§ **What you will do**: Copy exactly, please, each line of the data below until the line that contains "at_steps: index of" has been copied, beginning at the top.

** Opening Data block **

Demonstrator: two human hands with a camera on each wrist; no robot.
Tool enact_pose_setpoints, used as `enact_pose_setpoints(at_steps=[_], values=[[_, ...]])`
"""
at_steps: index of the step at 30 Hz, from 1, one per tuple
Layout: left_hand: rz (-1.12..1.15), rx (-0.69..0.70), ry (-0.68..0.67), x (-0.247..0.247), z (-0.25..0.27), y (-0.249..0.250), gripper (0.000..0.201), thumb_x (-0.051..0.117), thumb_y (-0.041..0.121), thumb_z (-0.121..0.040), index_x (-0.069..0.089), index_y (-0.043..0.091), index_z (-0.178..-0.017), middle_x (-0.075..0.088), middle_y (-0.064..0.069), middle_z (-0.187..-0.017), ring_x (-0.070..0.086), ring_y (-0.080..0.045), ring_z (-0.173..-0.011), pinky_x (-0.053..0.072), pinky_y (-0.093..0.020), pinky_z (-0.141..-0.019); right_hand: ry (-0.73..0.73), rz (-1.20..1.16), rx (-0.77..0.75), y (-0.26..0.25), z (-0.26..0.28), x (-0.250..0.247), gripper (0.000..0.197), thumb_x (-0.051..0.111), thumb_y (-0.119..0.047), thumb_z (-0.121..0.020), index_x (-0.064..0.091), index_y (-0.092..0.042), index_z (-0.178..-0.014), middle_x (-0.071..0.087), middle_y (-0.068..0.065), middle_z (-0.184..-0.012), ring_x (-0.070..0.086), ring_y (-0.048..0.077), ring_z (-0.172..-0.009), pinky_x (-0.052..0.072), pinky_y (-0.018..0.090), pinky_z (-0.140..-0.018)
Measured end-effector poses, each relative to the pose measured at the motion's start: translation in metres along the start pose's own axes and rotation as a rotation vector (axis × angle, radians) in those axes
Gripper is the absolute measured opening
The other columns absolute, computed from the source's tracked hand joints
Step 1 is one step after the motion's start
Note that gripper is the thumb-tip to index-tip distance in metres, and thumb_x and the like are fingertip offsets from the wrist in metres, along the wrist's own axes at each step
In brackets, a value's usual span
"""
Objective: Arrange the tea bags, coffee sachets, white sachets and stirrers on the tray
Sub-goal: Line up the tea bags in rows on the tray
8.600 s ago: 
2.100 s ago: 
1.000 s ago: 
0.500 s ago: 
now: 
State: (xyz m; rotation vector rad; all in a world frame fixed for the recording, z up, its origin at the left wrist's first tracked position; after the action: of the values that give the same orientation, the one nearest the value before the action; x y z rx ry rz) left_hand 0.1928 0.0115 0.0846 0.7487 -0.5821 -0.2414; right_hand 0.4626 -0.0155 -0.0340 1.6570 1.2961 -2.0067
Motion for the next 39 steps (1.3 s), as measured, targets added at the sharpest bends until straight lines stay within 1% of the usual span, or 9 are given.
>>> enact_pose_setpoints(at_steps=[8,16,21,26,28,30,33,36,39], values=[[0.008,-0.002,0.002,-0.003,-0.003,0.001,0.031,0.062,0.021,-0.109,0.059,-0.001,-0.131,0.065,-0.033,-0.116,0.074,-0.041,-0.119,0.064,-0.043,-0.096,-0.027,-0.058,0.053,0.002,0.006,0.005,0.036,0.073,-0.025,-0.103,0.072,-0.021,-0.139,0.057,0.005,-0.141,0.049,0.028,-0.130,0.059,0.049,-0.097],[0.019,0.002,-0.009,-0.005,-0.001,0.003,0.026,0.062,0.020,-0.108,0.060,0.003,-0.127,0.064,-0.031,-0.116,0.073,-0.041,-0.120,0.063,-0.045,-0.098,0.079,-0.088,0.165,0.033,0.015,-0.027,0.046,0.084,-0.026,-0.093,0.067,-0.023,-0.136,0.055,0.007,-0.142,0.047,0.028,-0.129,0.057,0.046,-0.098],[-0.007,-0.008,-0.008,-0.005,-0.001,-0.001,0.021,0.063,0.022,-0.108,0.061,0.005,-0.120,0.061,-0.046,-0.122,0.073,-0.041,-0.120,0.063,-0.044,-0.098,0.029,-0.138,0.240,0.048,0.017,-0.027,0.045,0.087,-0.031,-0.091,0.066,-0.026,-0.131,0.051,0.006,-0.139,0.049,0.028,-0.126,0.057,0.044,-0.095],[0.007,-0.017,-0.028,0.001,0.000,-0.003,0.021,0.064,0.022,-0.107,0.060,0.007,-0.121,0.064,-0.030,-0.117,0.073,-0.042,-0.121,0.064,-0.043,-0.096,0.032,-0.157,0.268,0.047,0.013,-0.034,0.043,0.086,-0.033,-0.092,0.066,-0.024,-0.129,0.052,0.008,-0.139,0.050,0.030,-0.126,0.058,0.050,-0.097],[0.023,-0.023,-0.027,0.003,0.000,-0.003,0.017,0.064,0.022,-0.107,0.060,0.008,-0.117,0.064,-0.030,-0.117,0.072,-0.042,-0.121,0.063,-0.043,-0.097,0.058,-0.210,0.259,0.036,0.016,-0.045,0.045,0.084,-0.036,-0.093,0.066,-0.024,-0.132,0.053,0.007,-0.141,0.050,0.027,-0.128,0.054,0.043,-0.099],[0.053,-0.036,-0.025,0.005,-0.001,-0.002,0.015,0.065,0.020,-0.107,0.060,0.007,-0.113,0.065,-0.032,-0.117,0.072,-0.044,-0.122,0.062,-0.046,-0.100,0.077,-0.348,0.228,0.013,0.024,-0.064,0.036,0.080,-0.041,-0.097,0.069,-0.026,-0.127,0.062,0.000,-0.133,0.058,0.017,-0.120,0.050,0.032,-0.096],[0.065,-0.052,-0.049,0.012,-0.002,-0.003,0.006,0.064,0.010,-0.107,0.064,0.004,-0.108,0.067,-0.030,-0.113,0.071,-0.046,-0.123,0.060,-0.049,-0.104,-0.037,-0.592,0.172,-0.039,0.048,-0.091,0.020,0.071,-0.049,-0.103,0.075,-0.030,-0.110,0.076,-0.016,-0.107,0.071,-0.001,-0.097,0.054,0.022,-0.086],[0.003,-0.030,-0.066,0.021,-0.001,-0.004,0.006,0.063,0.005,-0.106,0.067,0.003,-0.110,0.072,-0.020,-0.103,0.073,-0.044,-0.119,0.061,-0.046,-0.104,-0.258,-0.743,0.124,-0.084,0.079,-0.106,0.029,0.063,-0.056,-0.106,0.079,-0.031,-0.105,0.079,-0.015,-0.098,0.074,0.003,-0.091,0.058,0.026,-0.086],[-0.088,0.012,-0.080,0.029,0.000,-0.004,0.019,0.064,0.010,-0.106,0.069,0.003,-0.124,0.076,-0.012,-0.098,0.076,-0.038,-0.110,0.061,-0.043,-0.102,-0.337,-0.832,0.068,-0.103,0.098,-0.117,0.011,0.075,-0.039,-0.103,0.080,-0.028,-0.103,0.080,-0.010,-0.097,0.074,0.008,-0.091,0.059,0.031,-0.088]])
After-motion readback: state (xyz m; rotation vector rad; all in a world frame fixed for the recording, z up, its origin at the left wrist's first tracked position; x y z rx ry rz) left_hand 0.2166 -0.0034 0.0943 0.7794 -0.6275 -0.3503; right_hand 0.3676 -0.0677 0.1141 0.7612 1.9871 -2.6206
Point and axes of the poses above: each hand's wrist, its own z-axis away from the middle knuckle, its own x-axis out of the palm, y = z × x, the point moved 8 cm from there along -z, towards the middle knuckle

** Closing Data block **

§ **Exercise solution**:
Demonstrator: two human hands with a camera on each wrist; no robot.
Tool enact_pose_setpoints, used as `enact_pose_setpoints(at_steps=[_], values=[[_, ...]])`
"""
at_steps: index of the step at 30 Hz, from 1, one per tuple

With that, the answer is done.